Like Didi, 99  originated as an app for hailing existing municipal taxis, before venturing out into private ride-hailing. In January 2017, the company scored a $100 million investment from Didi, and in March secured an additional $100 million from Japan’s SoftBank the first time.Now it seems that Didi is buying the Brazilian ridesharing startup, in a deal that values 99 at $1 billion.In case this is true, it would seem like a full blown war between Uber and Didi inspite of being funded by the same parent company Softbank.Didi currently is said to have over  more than 450-million users on its platform and handles more than 25million rides per day. Post acquisition of 99, Didi will have access to  14-million registered users in Brazil as it pushes into the growing Latin American car-share market.

However it would be too early to say if this will be an all-out acquisition or a matter of Didi taking a controlling (but not fully acquired) share. An all-out acquisition would be an aggressive, turn for Didi, which has traditionally mostly focused on investing in comparable regional startups rather than buying them outright.
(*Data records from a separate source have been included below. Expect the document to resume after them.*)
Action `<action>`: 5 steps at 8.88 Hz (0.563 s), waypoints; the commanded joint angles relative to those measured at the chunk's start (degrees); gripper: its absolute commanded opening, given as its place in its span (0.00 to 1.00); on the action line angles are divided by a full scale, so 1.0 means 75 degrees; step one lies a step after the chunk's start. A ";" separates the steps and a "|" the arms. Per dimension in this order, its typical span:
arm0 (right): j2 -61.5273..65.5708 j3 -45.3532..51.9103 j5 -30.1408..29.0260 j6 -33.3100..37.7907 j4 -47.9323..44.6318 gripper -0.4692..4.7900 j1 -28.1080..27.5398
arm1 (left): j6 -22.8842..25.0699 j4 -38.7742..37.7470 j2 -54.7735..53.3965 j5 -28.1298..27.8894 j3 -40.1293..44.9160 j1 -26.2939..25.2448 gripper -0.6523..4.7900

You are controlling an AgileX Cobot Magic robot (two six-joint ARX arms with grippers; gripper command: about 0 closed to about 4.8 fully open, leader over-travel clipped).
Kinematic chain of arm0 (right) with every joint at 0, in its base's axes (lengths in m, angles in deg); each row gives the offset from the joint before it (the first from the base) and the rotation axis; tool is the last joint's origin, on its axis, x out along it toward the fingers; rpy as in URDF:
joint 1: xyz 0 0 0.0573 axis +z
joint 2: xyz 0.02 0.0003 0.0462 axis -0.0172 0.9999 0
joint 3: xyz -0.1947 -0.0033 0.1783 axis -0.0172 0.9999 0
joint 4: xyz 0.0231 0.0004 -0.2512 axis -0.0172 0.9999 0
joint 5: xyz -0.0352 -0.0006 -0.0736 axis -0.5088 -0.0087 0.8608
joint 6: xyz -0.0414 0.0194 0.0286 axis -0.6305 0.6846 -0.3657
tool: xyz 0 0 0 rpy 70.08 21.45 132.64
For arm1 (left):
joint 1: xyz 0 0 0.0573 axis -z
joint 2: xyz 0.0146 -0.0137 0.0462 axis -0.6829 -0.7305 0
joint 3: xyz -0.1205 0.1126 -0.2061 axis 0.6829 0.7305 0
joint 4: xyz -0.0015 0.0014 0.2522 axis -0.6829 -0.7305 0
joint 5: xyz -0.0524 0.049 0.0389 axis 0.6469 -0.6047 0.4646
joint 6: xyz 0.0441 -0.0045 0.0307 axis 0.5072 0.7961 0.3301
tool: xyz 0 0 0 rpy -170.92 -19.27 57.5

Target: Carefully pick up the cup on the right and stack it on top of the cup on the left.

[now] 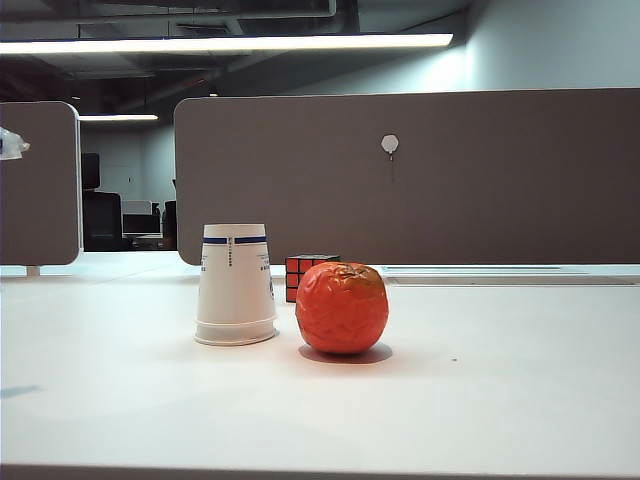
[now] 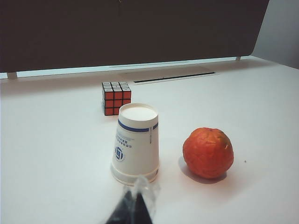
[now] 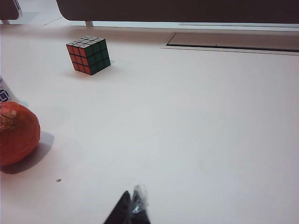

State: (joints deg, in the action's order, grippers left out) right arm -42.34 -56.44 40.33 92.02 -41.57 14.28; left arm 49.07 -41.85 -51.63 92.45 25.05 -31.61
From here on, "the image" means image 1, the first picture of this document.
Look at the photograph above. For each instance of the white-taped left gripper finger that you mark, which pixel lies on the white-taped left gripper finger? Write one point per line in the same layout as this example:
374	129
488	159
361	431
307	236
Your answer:
10	145

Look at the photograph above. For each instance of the white paper cup blue stripe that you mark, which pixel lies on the white paper cup blue stripe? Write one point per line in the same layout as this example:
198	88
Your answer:
233	280
230	332

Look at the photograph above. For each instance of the small brown desk divider panel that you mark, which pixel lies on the small brown desk divider panel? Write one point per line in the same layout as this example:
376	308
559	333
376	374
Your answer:
40	200

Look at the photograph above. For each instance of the short ceiling strip light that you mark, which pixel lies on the short ceiling strip light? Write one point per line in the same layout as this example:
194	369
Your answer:
118	117

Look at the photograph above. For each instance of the black office chair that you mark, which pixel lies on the black office chair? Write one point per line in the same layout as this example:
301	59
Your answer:
102	220

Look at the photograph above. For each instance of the dark computer monitor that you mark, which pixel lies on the dark computer monitor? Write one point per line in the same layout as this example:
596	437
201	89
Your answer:
142	224

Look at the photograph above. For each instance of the long ceiling strip light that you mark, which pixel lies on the long ceiling strip light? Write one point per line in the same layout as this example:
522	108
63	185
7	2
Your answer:
225	42

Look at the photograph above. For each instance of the wrinkled orange fruit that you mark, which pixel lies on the wrinkled orange fruit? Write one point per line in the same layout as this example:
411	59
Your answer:
341	312

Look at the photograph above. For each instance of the white round adhesive hook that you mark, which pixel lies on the white round adhesive hook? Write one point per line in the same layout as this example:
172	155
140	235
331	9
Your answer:
390	143

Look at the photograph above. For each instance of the large brown desk divider panel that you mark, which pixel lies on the large brown desk divider panel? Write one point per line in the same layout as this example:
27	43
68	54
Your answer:
400	200

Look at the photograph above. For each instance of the Rubik's cube black frame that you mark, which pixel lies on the Rubik's cube black frame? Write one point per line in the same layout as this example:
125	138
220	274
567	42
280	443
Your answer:
295	275

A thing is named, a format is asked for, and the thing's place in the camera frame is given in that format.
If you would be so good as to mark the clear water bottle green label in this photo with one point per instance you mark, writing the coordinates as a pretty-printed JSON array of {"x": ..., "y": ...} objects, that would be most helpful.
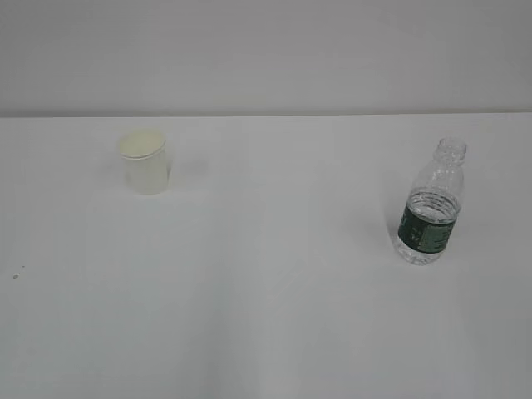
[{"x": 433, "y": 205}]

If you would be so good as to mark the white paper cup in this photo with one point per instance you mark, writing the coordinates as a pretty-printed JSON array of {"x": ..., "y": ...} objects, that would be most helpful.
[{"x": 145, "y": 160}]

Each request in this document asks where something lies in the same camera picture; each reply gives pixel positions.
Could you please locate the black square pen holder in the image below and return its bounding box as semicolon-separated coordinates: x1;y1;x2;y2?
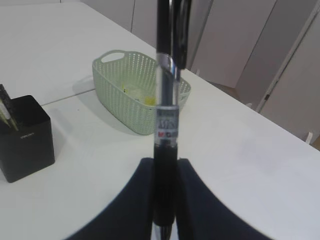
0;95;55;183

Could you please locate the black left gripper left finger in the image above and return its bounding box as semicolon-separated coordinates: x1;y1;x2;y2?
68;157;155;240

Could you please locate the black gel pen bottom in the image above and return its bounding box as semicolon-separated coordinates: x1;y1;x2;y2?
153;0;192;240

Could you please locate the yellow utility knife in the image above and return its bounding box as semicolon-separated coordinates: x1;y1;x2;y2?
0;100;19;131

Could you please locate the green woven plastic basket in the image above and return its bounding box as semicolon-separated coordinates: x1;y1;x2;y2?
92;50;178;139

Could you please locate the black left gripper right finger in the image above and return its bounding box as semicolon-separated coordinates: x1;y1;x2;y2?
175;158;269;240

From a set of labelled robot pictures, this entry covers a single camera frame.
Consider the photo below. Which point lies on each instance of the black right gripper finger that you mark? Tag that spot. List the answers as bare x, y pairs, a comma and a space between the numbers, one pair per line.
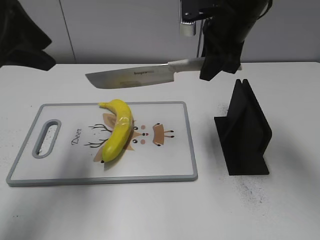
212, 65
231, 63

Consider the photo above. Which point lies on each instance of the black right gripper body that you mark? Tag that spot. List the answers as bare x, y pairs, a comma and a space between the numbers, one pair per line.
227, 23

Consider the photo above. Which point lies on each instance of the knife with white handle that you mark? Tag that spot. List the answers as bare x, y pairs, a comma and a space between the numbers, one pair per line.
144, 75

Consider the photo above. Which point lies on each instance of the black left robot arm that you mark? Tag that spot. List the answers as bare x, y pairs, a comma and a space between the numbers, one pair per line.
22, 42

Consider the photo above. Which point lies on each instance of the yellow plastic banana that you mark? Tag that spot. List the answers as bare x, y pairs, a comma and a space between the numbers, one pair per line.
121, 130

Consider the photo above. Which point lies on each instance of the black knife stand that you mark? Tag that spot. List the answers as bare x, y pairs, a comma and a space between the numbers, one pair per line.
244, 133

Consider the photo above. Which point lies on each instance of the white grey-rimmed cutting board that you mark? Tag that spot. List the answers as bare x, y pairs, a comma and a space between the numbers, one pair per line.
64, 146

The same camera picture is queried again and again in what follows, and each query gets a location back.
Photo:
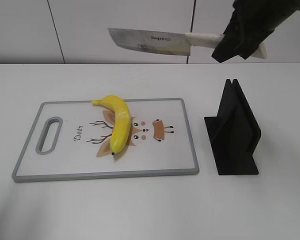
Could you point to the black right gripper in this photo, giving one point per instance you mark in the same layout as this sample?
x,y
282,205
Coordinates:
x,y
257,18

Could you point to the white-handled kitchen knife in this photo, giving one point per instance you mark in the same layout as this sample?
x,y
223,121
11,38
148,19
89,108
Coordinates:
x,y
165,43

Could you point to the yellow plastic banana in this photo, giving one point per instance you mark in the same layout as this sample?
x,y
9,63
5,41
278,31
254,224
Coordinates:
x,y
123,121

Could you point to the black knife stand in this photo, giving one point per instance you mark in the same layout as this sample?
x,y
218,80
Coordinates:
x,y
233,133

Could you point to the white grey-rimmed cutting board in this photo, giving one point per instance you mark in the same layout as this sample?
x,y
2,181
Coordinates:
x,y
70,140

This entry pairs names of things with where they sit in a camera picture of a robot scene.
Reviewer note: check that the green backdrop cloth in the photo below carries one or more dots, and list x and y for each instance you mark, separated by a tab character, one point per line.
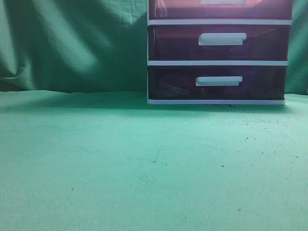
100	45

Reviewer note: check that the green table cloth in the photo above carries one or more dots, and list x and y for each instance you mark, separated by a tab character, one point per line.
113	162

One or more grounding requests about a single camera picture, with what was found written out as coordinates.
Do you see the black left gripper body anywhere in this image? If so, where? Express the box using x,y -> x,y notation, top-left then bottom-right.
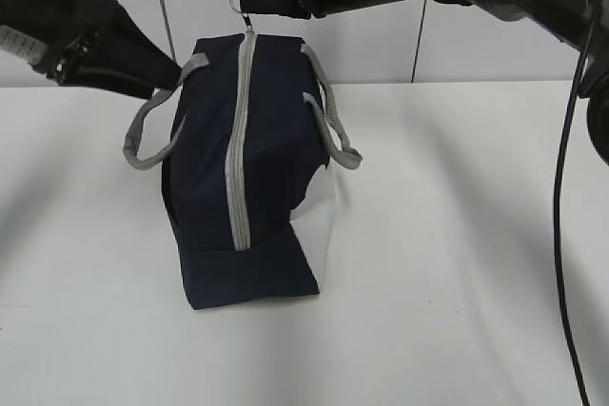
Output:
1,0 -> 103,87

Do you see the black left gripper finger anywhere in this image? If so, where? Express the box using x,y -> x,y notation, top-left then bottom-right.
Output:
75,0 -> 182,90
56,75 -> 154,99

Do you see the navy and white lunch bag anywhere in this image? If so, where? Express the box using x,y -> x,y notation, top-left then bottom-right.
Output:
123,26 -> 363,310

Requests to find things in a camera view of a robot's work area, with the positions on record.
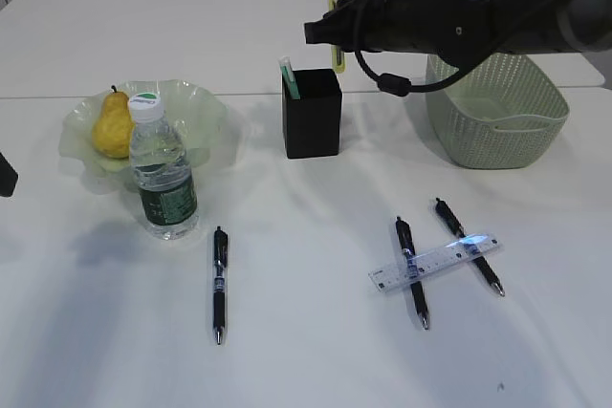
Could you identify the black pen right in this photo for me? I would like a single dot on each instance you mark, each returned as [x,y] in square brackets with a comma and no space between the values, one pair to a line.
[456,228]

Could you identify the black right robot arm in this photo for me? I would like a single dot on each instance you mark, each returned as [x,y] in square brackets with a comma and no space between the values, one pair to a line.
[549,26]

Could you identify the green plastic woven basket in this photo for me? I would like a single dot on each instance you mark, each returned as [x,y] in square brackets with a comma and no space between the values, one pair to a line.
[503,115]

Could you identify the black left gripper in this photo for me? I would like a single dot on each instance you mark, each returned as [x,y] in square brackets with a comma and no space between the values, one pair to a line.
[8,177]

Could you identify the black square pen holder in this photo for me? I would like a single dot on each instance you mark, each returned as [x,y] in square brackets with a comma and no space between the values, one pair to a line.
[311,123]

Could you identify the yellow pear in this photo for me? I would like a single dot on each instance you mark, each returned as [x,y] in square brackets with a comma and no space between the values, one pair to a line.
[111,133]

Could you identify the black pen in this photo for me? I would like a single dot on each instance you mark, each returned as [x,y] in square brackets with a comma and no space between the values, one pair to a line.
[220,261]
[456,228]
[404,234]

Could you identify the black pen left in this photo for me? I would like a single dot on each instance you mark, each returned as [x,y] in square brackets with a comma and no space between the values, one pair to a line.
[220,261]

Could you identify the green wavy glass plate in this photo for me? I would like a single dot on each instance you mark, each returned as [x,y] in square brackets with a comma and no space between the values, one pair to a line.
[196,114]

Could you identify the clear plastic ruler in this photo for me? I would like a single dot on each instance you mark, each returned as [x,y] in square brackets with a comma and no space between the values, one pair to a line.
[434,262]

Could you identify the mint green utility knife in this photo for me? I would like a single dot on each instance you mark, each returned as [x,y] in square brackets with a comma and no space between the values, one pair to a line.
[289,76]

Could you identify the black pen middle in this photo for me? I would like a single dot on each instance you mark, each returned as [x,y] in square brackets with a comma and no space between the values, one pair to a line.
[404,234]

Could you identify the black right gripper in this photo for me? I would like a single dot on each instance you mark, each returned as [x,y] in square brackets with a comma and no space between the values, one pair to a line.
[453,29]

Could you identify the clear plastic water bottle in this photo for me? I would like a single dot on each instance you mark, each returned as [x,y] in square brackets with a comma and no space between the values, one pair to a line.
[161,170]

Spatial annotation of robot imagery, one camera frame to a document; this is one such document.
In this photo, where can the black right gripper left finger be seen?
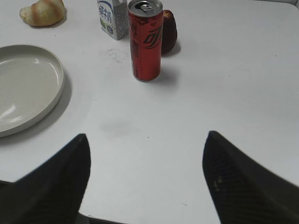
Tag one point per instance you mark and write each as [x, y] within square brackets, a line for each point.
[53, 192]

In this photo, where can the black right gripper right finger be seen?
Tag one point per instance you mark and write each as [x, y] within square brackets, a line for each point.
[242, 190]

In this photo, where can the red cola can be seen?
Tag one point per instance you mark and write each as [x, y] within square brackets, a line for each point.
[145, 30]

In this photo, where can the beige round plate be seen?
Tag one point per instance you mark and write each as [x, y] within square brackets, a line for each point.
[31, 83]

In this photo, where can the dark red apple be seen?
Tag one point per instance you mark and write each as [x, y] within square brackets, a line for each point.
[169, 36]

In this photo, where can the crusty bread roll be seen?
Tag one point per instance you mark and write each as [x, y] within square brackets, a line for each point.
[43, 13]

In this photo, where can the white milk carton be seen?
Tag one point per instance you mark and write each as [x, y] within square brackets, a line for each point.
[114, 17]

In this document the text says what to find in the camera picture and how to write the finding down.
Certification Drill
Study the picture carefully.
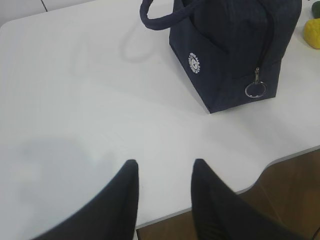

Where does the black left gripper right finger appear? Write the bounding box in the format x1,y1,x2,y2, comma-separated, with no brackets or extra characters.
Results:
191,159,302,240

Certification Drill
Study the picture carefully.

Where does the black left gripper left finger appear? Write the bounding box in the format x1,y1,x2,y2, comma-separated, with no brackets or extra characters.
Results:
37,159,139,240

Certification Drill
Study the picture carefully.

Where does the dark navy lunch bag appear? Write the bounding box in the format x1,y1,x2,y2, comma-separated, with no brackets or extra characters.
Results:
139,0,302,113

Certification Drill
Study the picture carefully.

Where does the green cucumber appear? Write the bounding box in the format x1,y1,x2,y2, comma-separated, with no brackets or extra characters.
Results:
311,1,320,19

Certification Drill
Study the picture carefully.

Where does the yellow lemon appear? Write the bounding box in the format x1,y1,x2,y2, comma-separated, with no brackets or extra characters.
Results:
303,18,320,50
Other ridesharing companies that Didi has invested in include Grab in Southeast Asia, and Careem in the Middle East.Didi has not disclosed the terms of the 99 acquisition, but the New York Times reported the deal  to be worth around $600 million. 

If this is true it marks the clearest sign yet that Didi will not stay confined to China and will actively aid and directly compete with Uber’s rivals across the globe.According to quartz which reported the deal weeks ago before it was finalised, some Didi employees had relocated to Brazil to help 99 launch in new cities. 

The regional growth strategy of the Chinese ride hailing app also appears to align with Didi’s own global interests. Just last month, the company was reported to be planning an entry into Mexico alongside expansions in its Asian home market, most recently expanding into Taiwan through a franchising model. The acquisition  is a reminder to the fact that Uber and Didi have not yet reached a proper truce and seems to be fighting for increasing dominance. In August 2016, the two companies ended their rivalry in mainland China when Didi acquired Uber’s operations while investing $1 billion in Uber’s global business. In exchange, Uber took a roughly 17% stake in Didi.Meanwhile Didi currently has international tie ups and partnerships with over seven "major international players", serving more than 1,000 cities worldwide, including Southeast Asia’s Grab, India’s Ola, US-based Lyft and Europe’s Taxify.